HPC cluster Plato is provided by the University ICT Academic and Research technologies (ART). Although, it is not part of ComputeCanada ARC infrastructure, Plato is very similar, in its principles, to ComputeCanada resources. Using CVMFS, HPC cluster Plato provides University's researchers access to ComputeCanada scientific software stack.  

Access to HPC cluster Plato is facilitated through the University ICT Authentication and Access Management  and is based on certain eligibility criteria.

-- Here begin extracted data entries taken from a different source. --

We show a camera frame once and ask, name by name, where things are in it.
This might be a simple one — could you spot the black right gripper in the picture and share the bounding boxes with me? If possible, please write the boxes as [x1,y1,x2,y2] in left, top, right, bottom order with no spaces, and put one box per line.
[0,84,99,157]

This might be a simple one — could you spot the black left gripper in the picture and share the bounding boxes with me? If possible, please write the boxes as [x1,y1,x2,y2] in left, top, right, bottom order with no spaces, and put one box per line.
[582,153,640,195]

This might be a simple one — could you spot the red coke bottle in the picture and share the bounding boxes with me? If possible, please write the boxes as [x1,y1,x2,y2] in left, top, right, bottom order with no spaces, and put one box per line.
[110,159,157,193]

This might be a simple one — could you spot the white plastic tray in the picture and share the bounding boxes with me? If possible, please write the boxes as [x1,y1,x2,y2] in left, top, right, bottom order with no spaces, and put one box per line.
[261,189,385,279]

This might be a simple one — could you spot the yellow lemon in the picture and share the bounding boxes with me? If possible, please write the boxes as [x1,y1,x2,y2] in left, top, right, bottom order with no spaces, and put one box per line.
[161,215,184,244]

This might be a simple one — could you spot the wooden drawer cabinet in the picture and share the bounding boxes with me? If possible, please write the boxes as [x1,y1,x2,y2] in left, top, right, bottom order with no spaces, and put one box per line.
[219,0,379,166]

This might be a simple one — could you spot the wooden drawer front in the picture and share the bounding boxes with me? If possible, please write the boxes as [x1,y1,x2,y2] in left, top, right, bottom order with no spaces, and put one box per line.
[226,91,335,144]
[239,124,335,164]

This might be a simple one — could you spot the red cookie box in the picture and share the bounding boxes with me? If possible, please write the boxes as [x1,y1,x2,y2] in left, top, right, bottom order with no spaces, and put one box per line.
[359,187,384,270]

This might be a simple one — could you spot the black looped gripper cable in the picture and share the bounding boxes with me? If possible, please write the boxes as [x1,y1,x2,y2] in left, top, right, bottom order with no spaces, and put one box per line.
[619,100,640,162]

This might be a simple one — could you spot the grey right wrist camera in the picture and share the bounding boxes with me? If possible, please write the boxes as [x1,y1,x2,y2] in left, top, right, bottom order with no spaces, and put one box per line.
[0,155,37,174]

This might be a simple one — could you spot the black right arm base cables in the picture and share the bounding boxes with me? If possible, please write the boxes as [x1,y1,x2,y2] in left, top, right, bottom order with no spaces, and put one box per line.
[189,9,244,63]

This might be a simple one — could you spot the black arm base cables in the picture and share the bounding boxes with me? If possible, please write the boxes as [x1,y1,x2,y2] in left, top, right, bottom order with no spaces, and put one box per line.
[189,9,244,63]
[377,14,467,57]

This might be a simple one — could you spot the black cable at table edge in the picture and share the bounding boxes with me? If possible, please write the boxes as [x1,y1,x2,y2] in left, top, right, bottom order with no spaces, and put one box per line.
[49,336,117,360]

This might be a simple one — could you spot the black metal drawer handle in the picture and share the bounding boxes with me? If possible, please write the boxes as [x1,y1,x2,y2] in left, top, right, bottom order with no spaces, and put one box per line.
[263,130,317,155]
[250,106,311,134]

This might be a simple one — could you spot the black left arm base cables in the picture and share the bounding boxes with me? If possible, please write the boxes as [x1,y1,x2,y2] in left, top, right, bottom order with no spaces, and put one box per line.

Computational resorces of HPC cluster plato, such as: CPU cores, RAM, shared storage space, GPU and othes, allocated on FairShare basis and is based on Accounting groups. Following are commonly asked questions and answers:     

Check out sections below for additional information: 

Specifications


  • 2 Dell PowerEdge R430 head nodes:
    • 2 x eight-core Intel Xeon processors
    • 31 GB RAM
    • 10 Gb Ethernet to USASK network
    • 10 Gb Ethernet to Cluster network
    • 18 TB NAS shared storage (/home)
    • 450TB DATAStore (/datastore)
    • High availability
    • No user access

  • 2 Dell PowerEdge R430 login/interactive nodes (plato.usask.ca):
    • 2 x eight-core Intel(R) Xeon(R) CPU E5-2640 v3 @ 2.60GHz
    • 31 GB RAM
    • 10 Gb Ethernet to USASK network
    • 10 Gb Ethernet to Cluster network
    • 18 TB NAS shared storage (/home)
    • 450TB DATAStore (/datastore)
    • Software stack via CVMFS2 (/cvmfs/soft.computecanada.ca) 
    • High availability
    • Eligible users access

  • 30 HPE Proliant DL160 G8 compute nodes (plato101-124, plato201-202, plato301-304):
    • 2 x eight-core Intel(R) Xeon(R) CPU E5-2650L 0 @ 1.80GHz
    • 31 GB RAM
    • 2 x 1 Gb Ethernet to Cluster network
    • 18 TB NAS shared storage (/home)
    • 347 GB local storage drive (/local)
    • Software stack via CVMFS2 (/cvmfs/soft.computecanada.ca)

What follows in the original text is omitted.